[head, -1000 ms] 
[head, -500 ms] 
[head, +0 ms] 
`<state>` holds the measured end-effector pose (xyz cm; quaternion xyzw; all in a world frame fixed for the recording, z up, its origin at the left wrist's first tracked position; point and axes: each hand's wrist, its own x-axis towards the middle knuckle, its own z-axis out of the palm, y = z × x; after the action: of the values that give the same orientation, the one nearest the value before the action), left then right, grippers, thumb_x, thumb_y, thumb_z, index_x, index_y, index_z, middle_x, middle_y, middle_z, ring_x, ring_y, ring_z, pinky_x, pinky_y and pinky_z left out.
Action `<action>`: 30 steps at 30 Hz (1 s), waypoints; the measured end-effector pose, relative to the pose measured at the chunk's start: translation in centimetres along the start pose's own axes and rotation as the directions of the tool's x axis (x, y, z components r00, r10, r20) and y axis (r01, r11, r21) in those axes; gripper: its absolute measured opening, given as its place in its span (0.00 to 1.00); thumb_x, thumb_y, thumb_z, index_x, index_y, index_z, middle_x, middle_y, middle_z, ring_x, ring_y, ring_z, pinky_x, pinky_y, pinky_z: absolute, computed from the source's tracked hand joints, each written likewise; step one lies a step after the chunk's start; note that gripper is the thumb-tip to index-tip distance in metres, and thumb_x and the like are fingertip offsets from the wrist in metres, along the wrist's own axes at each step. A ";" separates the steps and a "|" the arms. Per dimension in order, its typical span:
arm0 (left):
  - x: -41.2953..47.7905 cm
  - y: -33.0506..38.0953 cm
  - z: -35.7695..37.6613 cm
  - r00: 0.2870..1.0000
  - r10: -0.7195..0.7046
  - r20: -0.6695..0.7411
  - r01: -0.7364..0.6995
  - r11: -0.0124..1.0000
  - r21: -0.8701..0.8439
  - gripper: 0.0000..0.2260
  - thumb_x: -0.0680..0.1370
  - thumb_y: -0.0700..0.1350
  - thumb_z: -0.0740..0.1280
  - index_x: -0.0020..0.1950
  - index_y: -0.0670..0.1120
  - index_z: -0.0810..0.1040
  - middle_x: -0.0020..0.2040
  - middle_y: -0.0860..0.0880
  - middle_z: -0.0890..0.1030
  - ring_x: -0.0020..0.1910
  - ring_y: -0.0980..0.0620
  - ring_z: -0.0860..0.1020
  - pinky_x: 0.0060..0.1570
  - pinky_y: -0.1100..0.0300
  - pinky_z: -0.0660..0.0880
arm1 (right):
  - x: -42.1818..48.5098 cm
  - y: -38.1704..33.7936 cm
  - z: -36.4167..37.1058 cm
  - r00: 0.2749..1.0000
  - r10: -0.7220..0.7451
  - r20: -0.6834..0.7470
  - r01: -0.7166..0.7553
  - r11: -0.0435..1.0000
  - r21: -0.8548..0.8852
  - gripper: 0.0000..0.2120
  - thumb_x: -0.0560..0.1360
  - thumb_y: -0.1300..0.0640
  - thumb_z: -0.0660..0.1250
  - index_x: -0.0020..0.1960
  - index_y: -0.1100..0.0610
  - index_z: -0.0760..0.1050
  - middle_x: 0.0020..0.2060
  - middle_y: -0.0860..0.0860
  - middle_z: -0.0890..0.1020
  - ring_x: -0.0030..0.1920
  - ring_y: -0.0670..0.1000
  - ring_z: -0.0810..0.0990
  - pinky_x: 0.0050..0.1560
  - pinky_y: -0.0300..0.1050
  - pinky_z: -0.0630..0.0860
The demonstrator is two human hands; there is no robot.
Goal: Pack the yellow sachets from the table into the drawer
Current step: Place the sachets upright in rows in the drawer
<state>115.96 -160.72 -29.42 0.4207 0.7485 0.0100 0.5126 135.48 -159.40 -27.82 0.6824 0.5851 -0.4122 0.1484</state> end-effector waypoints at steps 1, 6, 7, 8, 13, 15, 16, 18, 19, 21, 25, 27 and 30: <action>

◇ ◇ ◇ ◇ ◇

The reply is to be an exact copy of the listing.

[head, -1000 ms] 
[head, -500 ms] 
[head, +0 ms] 
`<state>` holds the measured end-effector pose (xyz cm; quaternion xyzw; all in a world frame fixed for the recording, z up, its origin at the left wrist's first tracked position; point and axes: each hand's wrist, its own x-axis towards the middle knuckle, its own z-axis out of the palm, y = z × x; after the action: of the values that give the same orientation, the one nearest the value before the action), left then right, grippers, thumb_x, thumb_y, thumb_z, index_x, index_y, index_z, middle_x, middle_y, middle_z, ring_x, ring_y, ring_z, pinky_x, pinky_y and pinky_z left out.
Action `<action>`: 30 steps at 30 Hz (1 s), waypoints; the measured end-effector pose, relative to the pose measured at the chunk's start: translation in centimetres along the start pose's own axes and rotation as the directions of the tool's x axis (x, y, z components r00, r10, r20) and y axis (r01, r11, r21) in those axes; gripper: its absolute measured opening, given as its place in its span (0.00 to 1.00); thumb_x, thumb_y, thumb_z, index_x, index_y, index_z, middle_x, middle_y, middle_z, ring_x, ring_y, ring_z, pinky_x, pinky_y, pinky_z: absolute, computed from the source's tracked hand joints, each written likewise; step one lies a step after the chunk's start; note that gripper is the thumb-tip to index-tip distance in metres, and thumb_x and the like are fingertip offsets from the wrist in metres, along the wrist's own axes at each step. A ";" separates the steps and a "|" the arms. Per dimension in order, its typical span:
arm0 (left):
  - x: -41.2953..47.7905 cm
  - y: -33.0506..38.0953 cm
  - z: -35.7695..37.6613 cm
  - r00: 0.2870..1.0000
  - r10: -0.7195..0.7046
  - r20: -0.6695..0.7411
  - r01: -0.7364..0.6995
  - r11: -0.0124..1.0000
  - r21: -0.8701..0.8439
  - gripper: 0.0000..0.2260
  - thumb_x: -0.0680..0.1370
  - thumb_y: -0.0700..0.1350
  - thumb_z: -0.0740..0.1280
  - index_x: -0.0020..0.1950
  - index_y: -0.0670..0.1120
  - index_z: -0.0810..0.1040
  - middle_x: -0.0020..0.2040
  - middle_y: -0.0860..0.0880
  - middle_z: -0.0890..0.1030
  - ring_x: -0.0020..0.1910
  - ring_y: -0.0980..0.0620
  - ring_z: -0.0860..0.1020
  - pinky_x: 0.0060..0.1570
  - pinky_y: -0.1100..0.0300
  - pinky_z: -0.0660..0.0880
arm1 (right):
  - x: -42.1818..48.5098 cm
  - y: -38.1704..33.7936 cm
  - z: -36.4167..37.1058 cm
  - r00: 0.2749..1.0000
  - r10: -0.7220..0.7451
  - r20: -0.6834..0.7470
  - r01: -0.7166..0.7553
  - r11: -0.0435..1.0000
  - r21: -0.8548..0.8852
  - gripper: 0.0000..0.2120
  - thumb_x: -0.0560..0.1360
  - thumb_y: -0.1300..0.0640
  - thumb_z: -0.0660..0.1250
  - index_x: -0.0020..0.1960
  - index_y: -0.1100..0.0610
  - index_z: -0.0760..0.1050
  - middle_x: 0.0020..0.2060
  - middle_y: -0.0860..0.0860
  - middle_z: -0.0890..0.1020
  - ring_x: -0.0030..0.1920
  - ring_y: -0.0670..0.1000
  - ring_z: -0.0810..0.0990
  - pinky_x: 0.0050..0.1560
  - pinky_y: -0.0300..0.1050
  - pinky_z: -0.0630..0.0860
The demonstrator is two human hands; there is no robot.
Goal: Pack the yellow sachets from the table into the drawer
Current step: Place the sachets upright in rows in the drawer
<state>115.96 -160.72 -29.42 0.4207 0.7485 0.0100 0.5126 135.48 -159.40 -27.82 0.6824 0.5851 -0.4122 0.1484</state> end-effector waypoints at steps 1, 6, 7, 8, 13, 15, 16, 18, 19, 21, 25, 27 and 30: <action>

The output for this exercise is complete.